Collecting signatures for candidates is not an easy task. Ed Sarpolus, a Lansing political consultant and the executive director of the Target Insyght polling firm, said a campaign has to vet both the people collecting signatures and the petition signatures as they come in.

"In 2012, we collected 6,000 signatures to find 1,000 good ones for John Conyers," he said, referring to former U.S. Rep. John Conyers, D-Detroit, who almost got kicked off the ballot in 2014 because of problems with his petitions

It took a federal judge to rule that petition signature gatherers didn't have to be residents of the district for Conyers to qualify for the 2014 ballot.

And in races with multiple candidates, successful challenges can be made for people who signed more than one candidate's petition. The first candidate to get the signature will be able to keep the signature. If the same signatures are found on other candidates' petitions, those later ones can get thrown out.

Steven Kwasny, campaign manager for Bill Cobbs, a Democratic candidate for governor, said he was still collecting signatures on Friday to add to the 20,000 they've already collected and plan to submit on Monday.

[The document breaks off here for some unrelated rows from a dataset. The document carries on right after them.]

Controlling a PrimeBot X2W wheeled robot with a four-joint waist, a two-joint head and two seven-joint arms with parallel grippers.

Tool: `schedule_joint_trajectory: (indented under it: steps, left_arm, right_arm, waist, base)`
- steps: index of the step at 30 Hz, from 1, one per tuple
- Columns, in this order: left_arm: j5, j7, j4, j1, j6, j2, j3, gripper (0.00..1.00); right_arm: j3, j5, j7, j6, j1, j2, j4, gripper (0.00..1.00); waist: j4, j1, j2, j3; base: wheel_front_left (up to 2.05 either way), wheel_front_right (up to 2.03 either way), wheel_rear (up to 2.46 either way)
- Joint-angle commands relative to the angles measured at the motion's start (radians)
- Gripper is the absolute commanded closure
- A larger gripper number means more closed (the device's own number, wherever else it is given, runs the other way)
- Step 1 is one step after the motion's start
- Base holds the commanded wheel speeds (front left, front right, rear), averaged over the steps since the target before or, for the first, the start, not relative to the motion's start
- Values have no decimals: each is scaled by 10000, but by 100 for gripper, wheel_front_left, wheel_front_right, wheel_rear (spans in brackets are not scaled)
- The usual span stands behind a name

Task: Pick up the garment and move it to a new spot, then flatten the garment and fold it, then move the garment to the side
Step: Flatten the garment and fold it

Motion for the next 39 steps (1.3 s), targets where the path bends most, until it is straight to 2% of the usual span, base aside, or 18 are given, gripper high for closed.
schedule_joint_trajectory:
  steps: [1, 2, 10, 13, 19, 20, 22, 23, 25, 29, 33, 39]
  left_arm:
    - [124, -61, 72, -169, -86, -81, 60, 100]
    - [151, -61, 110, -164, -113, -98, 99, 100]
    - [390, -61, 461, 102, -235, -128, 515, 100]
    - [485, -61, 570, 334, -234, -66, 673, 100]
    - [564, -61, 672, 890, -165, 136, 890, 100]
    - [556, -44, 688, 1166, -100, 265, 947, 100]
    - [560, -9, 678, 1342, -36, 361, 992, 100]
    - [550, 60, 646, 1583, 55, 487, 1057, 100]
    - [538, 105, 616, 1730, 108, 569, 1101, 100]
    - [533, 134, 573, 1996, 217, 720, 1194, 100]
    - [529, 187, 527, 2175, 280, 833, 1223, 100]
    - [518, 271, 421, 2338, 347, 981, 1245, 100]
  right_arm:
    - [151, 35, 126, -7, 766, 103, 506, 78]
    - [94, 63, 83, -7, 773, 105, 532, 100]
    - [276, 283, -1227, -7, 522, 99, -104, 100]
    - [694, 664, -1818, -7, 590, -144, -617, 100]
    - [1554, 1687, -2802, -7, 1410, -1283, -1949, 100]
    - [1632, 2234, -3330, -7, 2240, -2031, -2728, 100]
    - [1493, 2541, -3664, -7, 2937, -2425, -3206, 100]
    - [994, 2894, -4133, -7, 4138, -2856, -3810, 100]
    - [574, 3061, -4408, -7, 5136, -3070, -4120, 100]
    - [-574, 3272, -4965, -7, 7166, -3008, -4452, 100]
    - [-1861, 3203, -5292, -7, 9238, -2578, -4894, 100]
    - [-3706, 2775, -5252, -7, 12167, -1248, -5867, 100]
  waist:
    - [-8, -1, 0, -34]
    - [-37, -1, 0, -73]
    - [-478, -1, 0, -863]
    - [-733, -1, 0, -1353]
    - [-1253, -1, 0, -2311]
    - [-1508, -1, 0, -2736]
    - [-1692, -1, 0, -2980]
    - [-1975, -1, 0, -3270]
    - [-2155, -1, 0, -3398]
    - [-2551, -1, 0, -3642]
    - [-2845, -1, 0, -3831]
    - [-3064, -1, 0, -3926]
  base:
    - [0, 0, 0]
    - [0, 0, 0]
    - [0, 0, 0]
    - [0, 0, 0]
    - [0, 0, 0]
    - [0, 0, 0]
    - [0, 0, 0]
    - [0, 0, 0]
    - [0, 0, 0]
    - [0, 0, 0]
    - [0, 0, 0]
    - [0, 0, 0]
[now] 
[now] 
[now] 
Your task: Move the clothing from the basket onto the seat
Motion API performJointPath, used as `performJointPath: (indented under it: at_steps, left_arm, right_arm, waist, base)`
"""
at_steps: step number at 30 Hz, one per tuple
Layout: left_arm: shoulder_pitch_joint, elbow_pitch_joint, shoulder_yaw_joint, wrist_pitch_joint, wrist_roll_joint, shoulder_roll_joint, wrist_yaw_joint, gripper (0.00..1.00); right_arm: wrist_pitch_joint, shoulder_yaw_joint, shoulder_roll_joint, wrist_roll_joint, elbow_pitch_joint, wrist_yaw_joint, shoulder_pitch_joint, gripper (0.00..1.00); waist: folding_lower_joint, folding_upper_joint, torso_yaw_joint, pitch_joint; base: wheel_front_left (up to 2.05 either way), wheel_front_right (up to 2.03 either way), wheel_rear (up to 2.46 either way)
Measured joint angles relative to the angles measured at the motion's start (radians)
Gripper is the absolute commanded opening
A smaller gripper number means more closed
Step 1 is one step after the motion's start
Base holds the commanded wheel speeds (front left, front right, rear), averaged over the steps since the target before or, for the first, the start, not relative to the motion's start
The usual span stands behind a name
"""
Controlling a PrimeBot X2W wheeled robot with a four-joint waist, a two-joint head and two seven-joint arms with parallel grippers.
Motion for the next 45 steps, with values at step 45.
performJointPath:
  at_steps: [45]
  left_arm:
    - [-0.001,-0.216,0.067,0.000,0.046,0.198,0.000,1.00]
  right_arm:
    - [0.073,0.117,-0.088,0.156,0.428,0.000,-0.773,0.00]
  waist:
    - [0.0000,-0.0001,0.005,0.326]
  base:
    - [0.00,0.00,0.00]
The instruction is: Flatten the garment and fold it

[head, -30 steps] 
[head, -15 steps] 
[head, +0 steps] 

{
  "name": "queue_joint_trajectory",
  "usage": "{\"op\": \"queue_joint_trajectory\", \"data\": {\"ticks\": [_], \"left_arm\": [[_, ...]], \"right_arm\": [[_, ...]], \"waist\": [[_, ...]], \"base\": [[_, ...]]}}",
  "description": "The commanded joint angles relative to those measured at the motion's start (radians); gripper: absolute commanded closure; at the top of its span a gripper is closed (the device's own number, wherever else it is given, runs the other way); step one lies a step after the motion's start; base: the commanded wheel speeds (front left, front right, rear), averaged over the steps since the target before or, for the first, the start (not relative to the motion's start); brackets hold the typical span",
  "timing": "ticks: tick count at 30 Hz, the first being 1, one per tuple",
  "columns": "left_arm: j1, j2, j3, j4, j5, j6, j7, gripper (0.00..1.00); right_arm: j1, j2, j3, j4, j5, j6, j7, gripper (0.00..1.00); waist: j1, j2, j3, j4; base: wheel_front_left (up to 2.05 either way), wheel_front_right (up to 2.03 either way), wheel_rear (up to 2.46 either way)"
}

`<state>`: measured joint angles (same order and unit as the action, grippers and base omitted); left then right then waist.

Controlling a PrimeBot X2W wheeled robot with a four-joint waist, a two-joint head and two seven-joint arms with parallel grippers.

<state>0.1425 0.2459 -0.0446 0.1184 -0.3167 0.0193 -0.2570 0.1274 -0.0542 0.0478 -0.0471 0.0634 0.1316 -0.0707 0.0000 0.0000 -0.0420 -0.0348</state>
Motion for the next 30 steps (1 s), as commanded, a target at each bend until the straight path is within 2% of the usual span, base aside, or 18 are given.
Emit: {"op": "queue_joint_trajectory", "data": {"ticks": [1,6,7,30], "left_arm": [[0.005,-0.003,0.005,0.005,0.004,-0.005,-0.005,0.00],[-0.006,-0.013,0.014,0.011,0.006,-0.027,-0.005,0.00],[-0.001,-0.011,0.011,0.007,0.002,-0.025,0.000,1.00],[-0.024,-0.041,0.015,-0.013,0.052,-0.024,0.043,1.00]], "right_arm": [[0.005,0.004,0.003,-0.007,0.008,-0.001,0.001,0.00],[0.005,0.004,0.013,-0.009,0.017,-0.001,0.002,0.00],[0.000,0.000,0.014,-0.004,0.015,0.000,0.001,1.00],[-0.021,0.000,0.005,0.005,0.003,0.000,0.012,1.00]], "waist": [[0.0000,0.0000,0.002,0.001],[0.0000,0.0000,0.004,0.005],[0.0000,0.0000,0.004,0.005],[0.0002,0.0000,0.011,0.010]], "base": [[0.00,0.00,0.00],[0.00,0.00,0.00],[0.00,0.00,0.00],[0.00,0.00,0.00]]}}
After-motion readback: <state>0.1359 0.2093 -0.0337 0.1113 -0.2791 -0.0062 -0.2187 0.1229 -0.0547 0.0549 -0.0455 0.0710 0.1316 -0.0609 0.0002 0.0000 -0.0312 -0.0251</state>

And Shri Thanedar, a retired Ann Arbor businessman seeking the Democratic nomination for governor, said he had gathered 29,000 signatures by mid-February, but wanted to wait until the last minute to turn them in.

"There’s no advantage in turning them in early," he said.

Gubernatorial candidates who have already turned in their signatures are Republicans Schuette, Calley, Sen. Patrick Colbeck of Canton, and Dr. Jim Hines of Saginaw Township, and Democrats former Senate Minority Leader Gretchen Whitmer of East Lansing and former Detroit Health Department Director Abdul El-Sayed of Shelby Township.